Task requirements: Return exactly the lines of the data below, from the one that contains "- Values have" through the final line, and leave out every picture.

Start of Source material

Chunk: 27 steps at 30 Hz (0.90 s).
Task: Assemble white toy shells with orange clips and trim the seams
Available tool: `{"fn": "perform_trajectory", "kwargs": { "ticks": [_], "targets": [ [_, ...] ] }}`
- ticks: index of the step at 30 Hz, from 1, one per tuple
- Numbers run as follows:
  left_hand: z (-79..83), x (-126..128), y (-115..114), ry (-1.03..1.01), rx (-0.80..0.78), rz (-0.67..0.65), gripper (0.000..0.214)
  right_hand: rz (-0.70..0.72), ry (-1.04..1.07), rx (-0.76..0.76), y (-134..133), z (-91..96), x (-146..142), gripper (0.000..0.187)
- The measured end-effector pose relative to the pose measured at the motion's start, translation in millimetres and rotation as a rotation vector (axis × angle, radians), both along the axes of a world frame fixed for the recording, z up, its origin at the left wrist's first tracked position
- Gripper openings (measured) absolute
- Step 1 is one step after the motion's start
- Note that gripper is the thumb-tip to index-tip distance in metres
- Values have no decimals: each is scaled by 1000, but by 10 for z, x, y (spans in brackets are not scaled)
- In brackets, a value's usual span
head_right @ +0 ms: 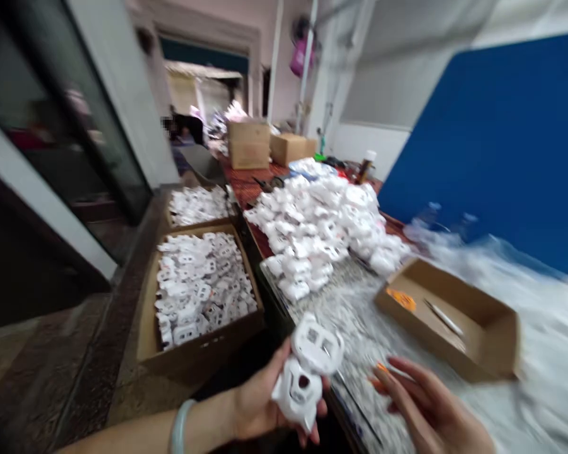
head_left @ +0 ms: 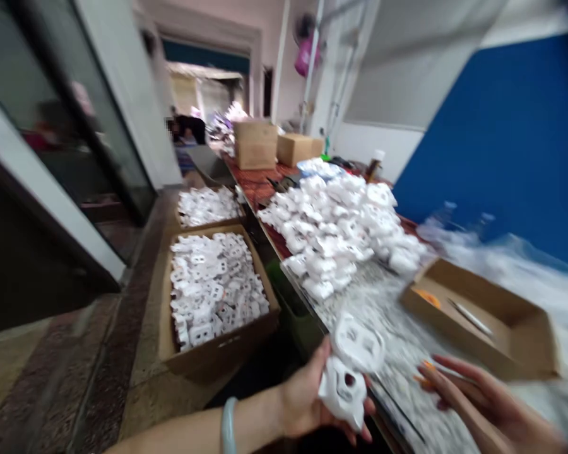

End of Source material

Reply to the exercise:
- Values have no decimals: each is scaled by 1000, but by 10 for z, x, y (spans in brackets are not scaled)
- In brackets, a value's usual span
head_right @ +0 ms: 
head_left @ +0 ms: 

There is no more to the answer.